Instructions for the task> Please repeat exactly the lines below from the line with "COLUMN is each" to the line with "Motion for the", including both, and leave out every picture.

Saved data entries>
-- -- --

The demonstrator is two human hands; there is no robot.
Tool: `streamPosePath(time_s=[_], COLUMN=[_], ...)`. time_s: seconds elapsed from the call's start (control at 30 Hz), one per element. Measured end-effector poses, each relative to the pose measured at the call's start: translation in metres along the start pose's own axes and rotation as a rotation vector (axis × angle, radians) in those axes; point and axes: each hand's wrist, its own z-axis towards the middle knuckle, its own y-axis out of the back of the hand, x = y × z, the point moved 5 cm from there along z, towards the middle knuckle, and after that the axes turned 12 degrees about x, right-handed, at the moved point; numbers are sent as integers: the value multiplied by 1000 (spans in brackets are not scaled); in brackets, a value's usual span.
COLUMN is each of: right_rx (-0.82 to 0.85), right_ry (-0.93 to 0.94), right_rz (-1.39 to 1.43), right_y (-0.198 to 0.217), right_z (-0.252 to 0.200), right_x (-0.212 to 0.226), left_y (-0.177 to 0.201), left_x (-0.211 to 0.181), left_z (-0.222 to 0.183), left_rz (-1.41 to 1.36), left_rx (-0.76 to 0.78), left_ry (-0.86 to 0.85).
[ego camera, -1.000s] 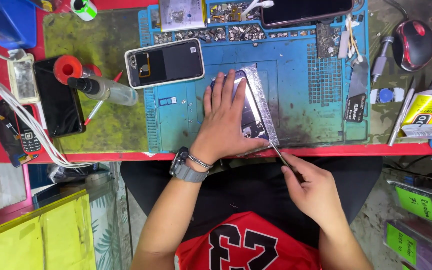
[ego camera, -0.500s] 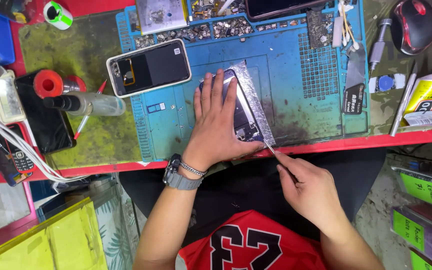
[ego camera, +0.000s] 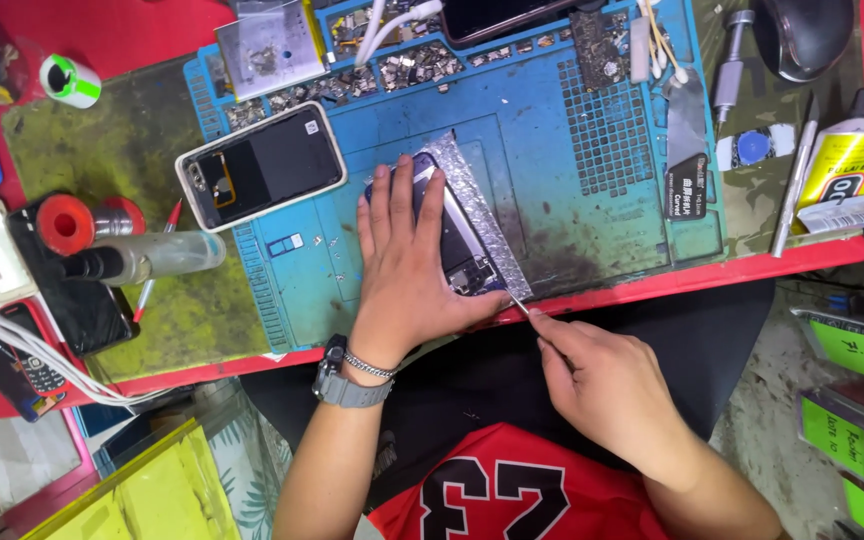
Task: Using a thin metal tool to scrape away excess adhesive from the frame of a mobile phone.
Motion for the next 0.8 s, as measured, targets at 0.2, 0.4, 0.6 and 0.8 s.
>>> streamPosePath(time_s=[0.2, 0.4, 0.6, 0.8], right_rx=[-23, 23, 15, -96], right_ry=[3, -29, 18, 125], right_rz=[-31, 3, 118, 142], right_y=[-2, -5, -1, -11], right_z=[0, 5, 8, 8], right_x=[2, -3, -7, -9], left_y=[4, 6, 8, 8], left_x=[-5, -7, -8, -9], left_z=[0, 1, 2, 2], left_rz=[7, 16, 8, -22], left_rx=[0, 13, -2, -16], left_ry=[23, 33, 22, 21])
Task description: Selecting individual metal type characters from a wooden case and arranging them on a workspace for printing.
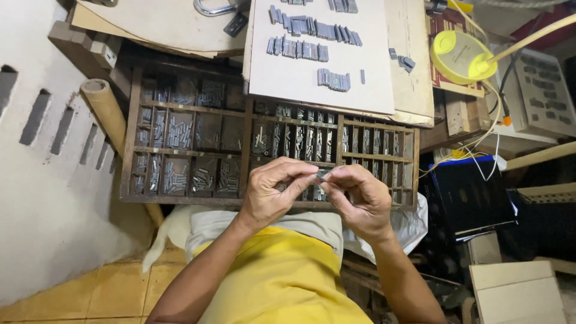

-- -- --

Written answer>
COLUMN is each of: right_rx (-0.82 to 0.85), right_ry (-0.93 to 0.94), right_rz (-1.39 to 1.43), right_y (-0.198 to 0.217), right_z (-0.252 to 0.200), right_x (-0.212 to 0.226), left_y (-0.177 to 0.201), left_x (-0.211 to 0.181), left_z (-0.222 to 0.183), left_rz (-1.41 to 1.36), left_rx (-0.76 to 0.78), left_ry (-0.86 to 0.85).
[ego camera, -1.000s] 
[ego camera, -0.500s] 
[ego camera, +0.000s] 
Task: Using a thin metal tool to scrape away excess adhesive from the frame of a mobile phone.
Motion for the next 0.8 s, as measured, targets at 0.2, 0.4, 0.6 and 0.8 s.

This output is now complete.